- Opening Delimiter -

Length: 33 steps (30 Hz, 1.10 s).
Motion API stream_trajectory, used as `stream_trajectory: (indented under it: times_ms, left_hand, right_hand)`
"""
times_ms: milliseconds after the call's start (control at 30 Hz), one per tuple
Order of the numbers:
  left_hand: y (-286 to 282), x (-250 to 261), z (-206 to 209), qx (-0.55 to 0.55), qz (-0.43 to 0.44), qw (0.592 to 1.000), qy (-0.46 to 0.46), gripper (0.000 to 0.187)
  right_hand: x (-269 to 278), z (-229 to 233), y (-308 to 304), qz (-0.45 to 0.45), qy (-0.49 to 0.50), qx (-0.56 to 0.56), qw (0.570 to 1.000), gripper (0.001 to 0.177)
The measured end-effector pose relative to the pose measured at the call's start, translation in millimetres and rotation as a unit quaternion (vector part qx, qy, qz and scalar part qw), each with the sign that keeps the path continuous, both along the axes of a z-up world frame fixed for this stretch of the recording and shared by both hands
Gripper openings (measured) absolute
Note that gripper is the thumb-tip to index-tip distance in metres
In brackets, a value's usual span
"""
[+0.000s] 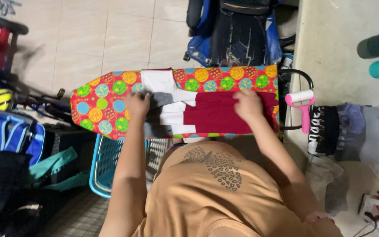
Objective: The person uses a pink lint roller to remove lint from a red cloth and a gray sweatshirt laid on a colorful ironing board. The person repeatedly rolls the tool over the fabric surfaces, folding the garments as needed to access different areas.
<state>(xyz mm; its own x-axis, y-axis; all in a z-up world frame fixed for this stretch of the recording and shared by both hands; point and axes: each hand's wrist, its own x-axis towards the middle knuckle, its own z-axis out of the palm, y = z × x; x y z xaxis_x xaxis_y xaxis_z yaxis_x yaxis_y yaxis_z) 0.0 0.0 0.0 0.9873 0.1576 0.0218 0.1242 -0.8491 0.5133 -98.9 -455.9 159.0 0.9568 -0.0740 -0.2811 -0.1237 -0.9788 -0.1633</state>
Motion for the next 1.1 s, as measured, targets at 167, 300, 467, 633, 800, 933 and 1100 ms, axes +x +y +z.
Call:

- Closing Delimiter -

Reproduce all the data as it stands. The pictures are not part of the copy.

Length: 33 steps (30 Hz, 1.10 s).
Motion API stream_trajectory, used as `stream_trajectory: (indented under it: times_ms, left_hand, right_hand)`
"""
times_ms: milliseconds after the call's start (control at 30 Hz), one per tuple
Order of the numbers:
  left_hand: y (-286 to 282), x (-250 to 261), z (-206 to 209), qx (-0.55 to 0.55), qz (-0.43 to 0.44), qw (0.592 to 1.000), qy (-0.46 to 0.46), gripper (0.000 to 0.187)
  right_hand: x (-269 to 278), z (-229 to 233), y (-308 to 304), qz (-0.45 to 0.45), qy (-0.49 to 0.50), qx (-0.56 to 0.56), qw (0.570 to 1.000), gripper (0.001 to 0.177)
The measured end-effector pose relative to the pose measured at the call's start, translation in millimetres and rotation as a unit quaternion (vector part qx, qy, qz and scalar part qw), each with the sign that keeps the path continuous, both along the axes of a z-up world frame fixed for this stretch of the recording and shared by both hands
Gripper openings (measured) absolute
Note that gripper is the thumb-tip to index-tip distance in metres
In brackets, a value's usual span
"""
[+0.000s] 
Objective: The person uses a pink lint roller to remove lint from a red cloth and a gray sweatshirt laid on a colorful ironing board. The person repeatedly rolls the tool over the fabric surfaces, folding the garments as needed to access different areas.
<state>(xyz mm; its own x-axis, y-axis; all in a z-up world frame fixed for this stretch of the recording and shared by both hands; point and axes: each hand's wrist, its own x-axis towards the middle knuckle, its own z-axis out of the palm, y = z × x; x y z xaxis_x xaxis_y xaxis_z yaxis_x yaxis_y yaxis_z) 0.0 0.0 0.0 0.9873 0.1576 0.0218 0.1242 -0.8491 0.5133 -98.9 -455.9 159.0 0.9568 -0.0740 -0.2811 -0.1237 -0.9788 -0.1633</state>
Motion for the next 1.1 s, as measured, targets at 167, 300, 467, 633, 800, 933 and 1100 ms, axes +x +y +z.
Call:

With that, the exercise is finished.